Impact of Y chromosome loss on the risk of Parkinson's disease and progression
Loss of Y chromosome (LOY), an age-related somatic mutation, is associated with various age-related diseases, but its role in the onset and progression of Parkinson's disease (PD) remains unclear. This study investigated the relationship between blood LOY levels and the risk of PD onset and progression.
We estimated the LOY level for each male participant based on genome-wide arrays or whole genome sequencing data. We performed Cox proportional hazards regression analysis among 222,598 male participants in the UK Biobank and linear mixed model analysis involving 2574 male individuals with PD across 14 cohorts, encompassing 19,562 visits. In the Parkinson's Progression Markers Initiative (PPMI) cohort, we further compared brain structure using T1-weighted magnetic resonance imaging (MRI) scans, and carried out brain network functional connectivity analysis based on resting-state functional MRI (rs-fMRI) datasets. Additionally, we assessed the LOY status in single-nucleus RNA sequencing (snRNA-seq) data, which included 1,303,531 cells from 279 post-mortem samples across five brain regions, and performed temporal dynamic gene expression analysis.
Male participants with LOY had a slightly higher risk of developing PD during follow-up (HR = 1·16, 95% CI = 1·01-1·34, P = 0·04). Among males affected by PD, LOY carriers experienced accelerated neurodegenerative progression, manifesting as more rapid motor impairment (P = 0·0072) and cognitive decline (P = 0·0005) compared to non-LOY carriers. Patients with PD carrying LOY also exhibited decreased network functional connectivity in certain brain regions. Notably, LOY cells were particularly enriched in microglia/immune and vascular/epithelial cells, and a subset of genes in LOY-Mic P2RY12 cells were associated with PD progression.
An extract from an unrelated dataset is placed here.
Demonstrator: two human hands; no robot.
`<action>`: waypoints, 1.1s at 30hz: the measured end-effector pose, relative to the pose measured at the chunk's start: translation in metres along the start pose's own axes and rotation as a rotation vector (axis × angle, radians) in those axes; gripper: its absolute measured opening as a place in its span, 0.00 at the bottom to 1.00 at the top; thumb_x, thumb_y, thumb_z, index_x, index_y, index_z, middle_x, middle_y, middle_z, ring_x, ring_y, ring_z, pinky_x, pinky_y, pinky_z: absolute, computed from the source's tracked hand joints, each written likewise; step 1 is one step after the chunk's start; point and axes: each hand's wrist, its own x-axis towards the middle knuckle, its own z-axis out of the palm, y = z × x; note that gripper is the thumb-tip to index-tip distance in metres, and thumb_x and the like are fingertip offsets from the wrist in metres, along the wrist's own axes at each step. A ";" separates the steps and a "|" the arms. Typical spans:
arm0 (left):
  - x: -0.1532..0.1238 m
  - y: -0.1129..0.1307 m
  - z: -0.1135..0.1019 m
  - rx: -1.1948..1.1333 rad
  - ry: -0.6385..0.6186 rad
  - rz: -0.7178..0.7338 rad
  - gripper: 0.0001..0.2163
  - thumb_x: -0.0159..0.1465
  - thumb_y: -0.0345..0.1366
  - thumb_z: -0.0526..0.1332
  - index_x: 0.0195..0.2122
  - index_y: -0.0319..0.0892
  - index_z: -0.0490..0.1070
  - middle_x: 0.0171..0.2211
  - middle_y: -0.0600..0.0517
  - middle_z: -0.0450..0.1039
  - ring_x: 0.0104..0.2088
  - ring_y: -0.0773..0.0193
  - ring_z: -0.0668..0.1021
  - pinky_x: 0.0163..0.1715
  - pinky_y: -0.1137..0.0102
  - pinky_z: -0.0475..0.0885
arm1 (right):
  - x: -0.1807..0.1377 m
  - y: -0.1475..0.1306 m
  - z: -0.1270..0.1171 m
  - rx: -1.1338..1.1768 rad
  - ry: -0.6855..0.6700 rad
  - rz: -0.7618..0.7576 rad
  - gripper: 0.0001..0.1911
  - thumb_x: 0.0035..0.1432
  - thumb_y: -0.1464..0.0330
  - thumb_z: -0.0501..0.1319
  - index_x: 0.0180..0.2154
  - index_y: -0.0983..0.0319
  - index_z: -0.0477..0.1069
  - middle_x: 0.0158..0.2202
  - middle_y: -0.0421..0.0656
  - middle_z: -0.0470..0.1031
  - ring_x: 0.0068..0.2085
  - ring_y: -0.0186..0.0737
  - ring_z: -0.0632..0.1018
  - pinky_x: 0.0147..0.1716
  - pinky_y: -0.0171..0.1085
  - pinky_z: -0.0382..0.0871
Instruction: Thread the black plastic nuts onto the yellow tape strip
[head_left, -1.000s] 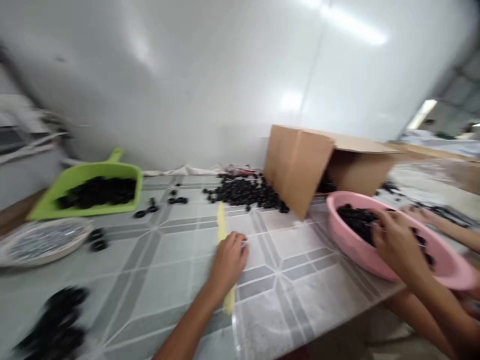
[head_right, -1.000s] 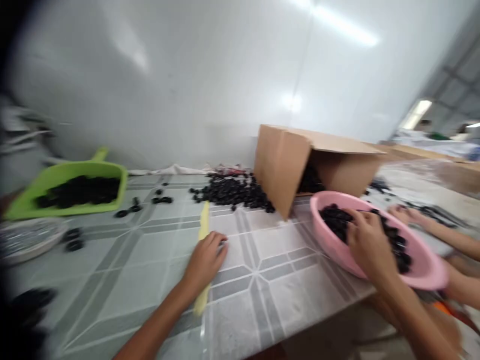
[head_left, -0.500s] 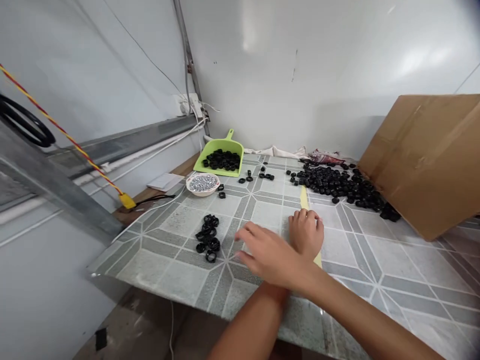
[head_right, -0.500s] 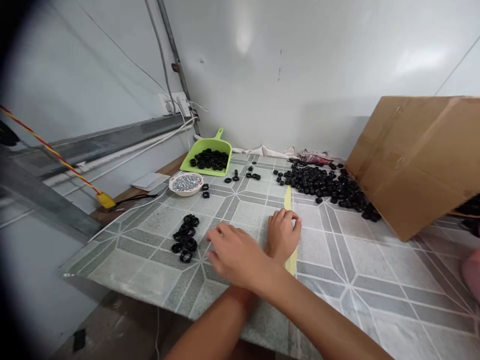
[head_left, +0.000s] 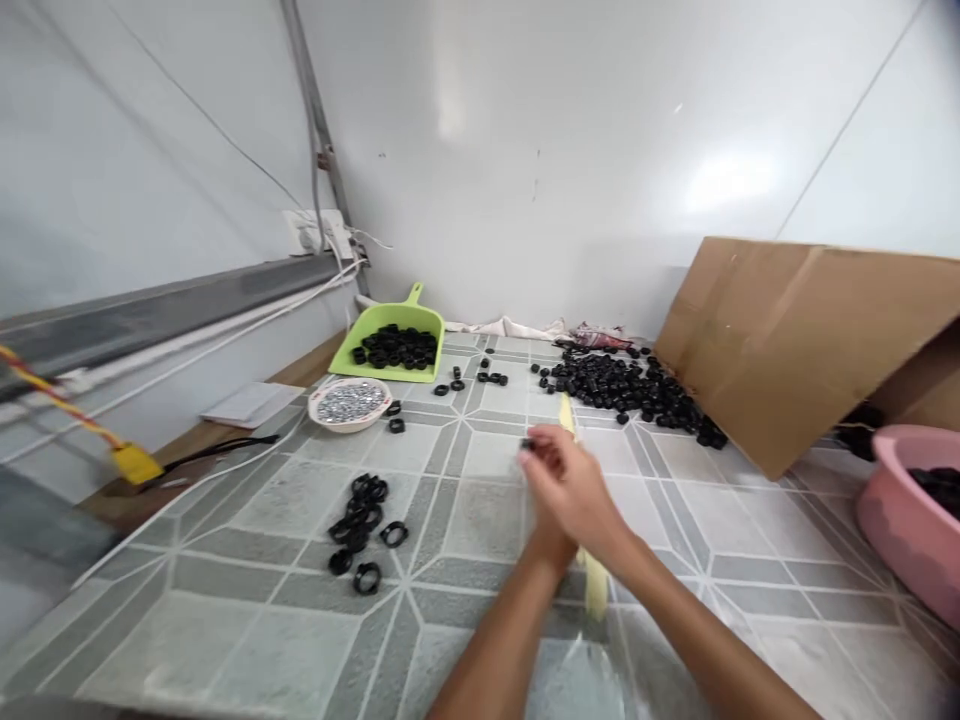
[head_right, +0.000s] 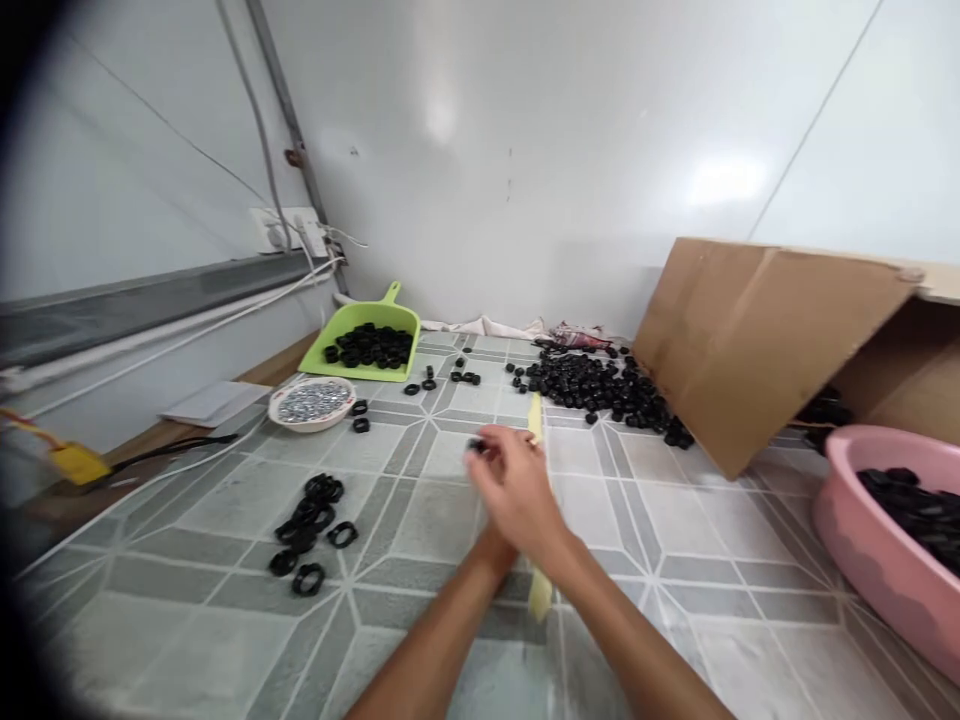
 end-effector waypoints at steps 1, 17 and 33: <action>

This data-driven study highlights the potential association of LOY with the onset and progression of PD through the analysis of multi-scale data, including clinical phenotypes, brain neuroimaging maps, and molecular profiles from single-nucleus transcriptome across multi-brain regions. These findings suggest that LOY may be an accomplice to the onset and progression of PD.
G.L.'s work is supported by the Shenzhen Fundamental Research Program (JCYJ20240813151132042), National Natural Science Foundation of China (32270701, 32470708), Young Talent Recruitment Project of Guangdong (2019QN01Y139), the Science and Technology Planning Project of Guangdong Province (2023B1212060018) and Shenzhen Key Laboratory for Systems Medicine in Inflammatory Diseases (ZDSYS20220606100803007). This study is supported by High-performance Computing Public Platform (Shenzhen Campus) of Sun Yat-sen University. C.R.S.'s work is supported by NIH grants NINDS/NIA R01NS115144, the U.S. Department of Defense, and the American Parkinson Disease Association Center for Advanced Parkinson Research. C.R.S.'s research work was funded in part by Aligning Science Across Parkinson's 000301 through the Michael J. Fox Foundation for Parkinson's Research (MJFF). The study was made possible in part by a philanthropic support for Illumina MEGA chip genotyping (to Brigham & Women's Hospital and C.R.S.). CHWG received funding support from an RCUK/UKRI Research Innovation Fellowship awarded by the Medical Research Council (MR/R007446/1; MR/W029235/1) and from the NIHR Cambridge Biomedical Research Centre (NIHR203312). The views expressed are those of the author(s) and not necessarily those of the NIHR or the Department of Health and Social Care. For the purpose of open access, the author has applied a CC BY public copyright licence to all Author Accepted Manuscripts arising from this submission.
LOY; Onset; Parkinson's disease; Progression.
Copyright © 2025 The Author(s). Published by Elsevier B.V. All rights reserved.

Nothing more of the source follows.